RECORDED DATA:
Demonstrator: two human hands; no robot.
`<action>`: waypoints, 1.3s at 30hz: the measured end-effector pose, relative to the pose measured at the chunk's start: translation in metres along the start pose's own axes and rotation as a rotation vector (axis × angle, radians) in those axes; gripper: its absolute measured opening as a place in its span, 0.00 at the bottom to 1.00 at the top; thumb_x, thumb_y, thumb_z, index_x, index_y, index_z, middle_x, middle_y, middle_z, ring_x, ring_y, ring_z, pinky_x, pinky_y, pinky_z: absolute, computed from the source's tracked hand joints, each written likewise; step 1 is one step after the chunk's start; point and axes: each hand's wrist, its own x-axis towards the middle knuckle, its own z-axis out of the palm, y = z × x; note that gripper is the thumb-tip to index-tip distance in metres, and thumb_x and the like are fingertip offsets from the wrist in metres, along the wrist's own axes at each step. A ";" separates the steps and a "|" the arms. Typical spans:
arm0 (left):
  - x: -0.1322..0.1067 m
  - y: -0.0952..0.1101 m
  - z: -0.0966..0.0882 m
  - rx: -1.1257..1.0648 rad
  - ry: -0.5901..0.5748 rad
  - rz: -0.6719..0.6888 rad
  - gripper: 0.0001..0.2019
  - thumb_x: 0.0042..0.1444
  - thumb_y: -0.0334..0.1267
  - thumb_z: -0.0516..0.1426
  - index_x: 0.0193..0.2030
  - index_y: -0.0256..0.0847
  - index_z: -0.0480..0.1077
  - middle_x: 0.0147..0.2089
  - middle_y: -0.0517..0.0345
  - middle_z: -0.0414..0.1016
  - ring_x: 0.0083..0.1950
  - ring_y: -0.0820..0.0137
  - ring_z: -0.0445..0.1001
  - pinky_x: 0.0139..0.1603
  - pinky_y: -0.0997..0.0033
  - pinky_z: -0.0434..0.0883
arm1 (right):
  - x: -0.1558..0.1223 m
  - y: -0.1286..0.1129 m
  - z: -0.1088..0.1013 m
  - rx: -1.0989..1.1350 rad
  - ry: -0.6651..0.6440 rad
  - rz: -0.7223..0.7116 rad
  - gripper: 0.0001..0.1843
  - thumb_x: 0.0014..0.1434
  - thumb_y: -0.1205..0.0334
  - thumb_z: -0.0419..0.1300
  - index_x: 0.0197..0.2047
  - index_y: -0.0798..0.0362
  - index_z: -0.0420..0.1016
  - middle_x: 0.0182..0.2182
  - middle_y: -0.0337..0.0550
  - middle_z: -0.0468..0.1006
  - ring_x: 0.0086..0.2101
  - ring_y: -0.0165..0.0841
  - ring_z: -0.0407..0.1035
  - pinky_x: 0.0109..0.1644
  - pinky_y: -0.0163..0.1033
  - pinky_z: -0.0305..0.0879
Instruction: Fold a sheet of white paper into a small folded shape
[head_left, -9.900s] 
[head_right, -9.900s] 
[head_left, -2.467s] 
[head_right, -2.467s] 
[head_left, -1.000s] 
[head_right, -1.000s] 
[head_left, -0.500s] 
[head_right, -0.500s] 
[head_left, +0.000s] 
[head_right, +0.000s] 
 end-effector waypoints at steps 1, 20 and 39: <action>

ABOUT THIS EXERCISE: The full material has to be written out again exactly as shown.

EXERCISE RESPONSE:
Demonstrator: two human hands; no robot.
`<action>`: waypoints, 1.3s at 30hz: the measured end-effector pose, relative to the pose measured at the chunk's start: translation in metres along the start pose's own axes and rotation as a rotation vector (axis × angle, radians) in those axes; gripper: its absolute measured opening as a place in its span, 0.00 at the bottom to 1.00 at the top; thumb_x, thumb_y, thumb_z, index_x, index_y, index_z, middle_x, middle_y, middle_z, ring_x, ring_y, ring_z, pinky_x, pinky_y, pinky_z: absolute, computed from the source's tracked hand joints, each written likewise; step 1 is one step after the chunk's start; point and axes: each hand's wrist, its own x-axis towards the middle knuckle, its own z-axis out of the palm, y = z × x; note that gripper is the thumb-tip to index-tip distance in metres, and thumb_x and the like are fingertip offsets from the wrist in metres, along the wrist's own axes at each step. A ";" separates the steps and a "|" the arms. Typical spans:
arm0 (left):
  - x: -0.1322..0.1067 m
  - y: -0.0952..0.1101 m
  - z: -0.0966..0.0882 m
  - rx: -1.1257..1.0648 rad
  - ry: -0.5901..0.5748 rad
  - rz: -0.6719..0.6888 rad
  - gripper: 0.0001..0.2019
  - thumb_x: 0.0042..0.1444
  - thumb_y: -0.0334..0.1267
  - thumb_z: -0.0516..0.1426
  - index_x: 0.0193..0.2030
  - index_y: -0.0256..0.0847
  - index_z: -0.0480..0.1077
  - middle_x: 0.0147..0.2089
  - middle_y: -0.0517..0.0345
  - middle_z: -0.0414..0.1016
  - ring_x: 0.0083..0.1950
  - ring_y: -0.0820..0.0137
  - ring_z: -0.0445..0.1001
  - pinky_x: 0.0139..0.1603
  - pinky_y: -0.0997..0.0033
  - pinky_z: -0.0434..0.0883
arm1 (right):
  - x: -0.1558..0.1223 m
  - y: -0.1286..0.1129 m
  - z: -0.1088..0.1013 m
  - rx: -1.0989..1.1350 rad
  - ry: -0.6651..0.6440 rad
  - rz: -0.7223..0.7116 rad
  - gripper: 0.0001..0.1843
  - thumb_x: 0.0014..0.1434
  - thumb_y: -0.1205..0.0334
  - thumb_z: -0.0419..0.1300
  - index_x: 0.0197..0.2047
  - index_y: -0.0798..0.0362
  - index_z: -0.0420..0.1016
  - middle_x: 0.0182..0.2182
  - middle_y: -0.0337..0.0550
  - middle_z: -0.0468..0.1006
  - ring_x: 0.0086..0.2101
  - ring_y: -0.0165..0.0841
  - ring_z: -0.0407..0.1035
  - pinky_x: 0.0109..0.1644
  - pinky_y: -0.0163..0.1033
  - pinky_z: -0.0305..0.0879
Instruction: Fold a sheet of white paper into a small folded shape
[head_left, -9.900s] 
[head_right, -9.900s] 
[head_left, -2.467s] 
[head_right, -2.467s] 
[head_left, -1.000s] 
[head_right, -1.000s] 
[head_left, -0.500s] 
[head_right, -0.500s] 
[head_left, +0.000s] 
[head_right, +0.000s] 
 end-effector waypoints at steps 1, 20 and 39: <action>

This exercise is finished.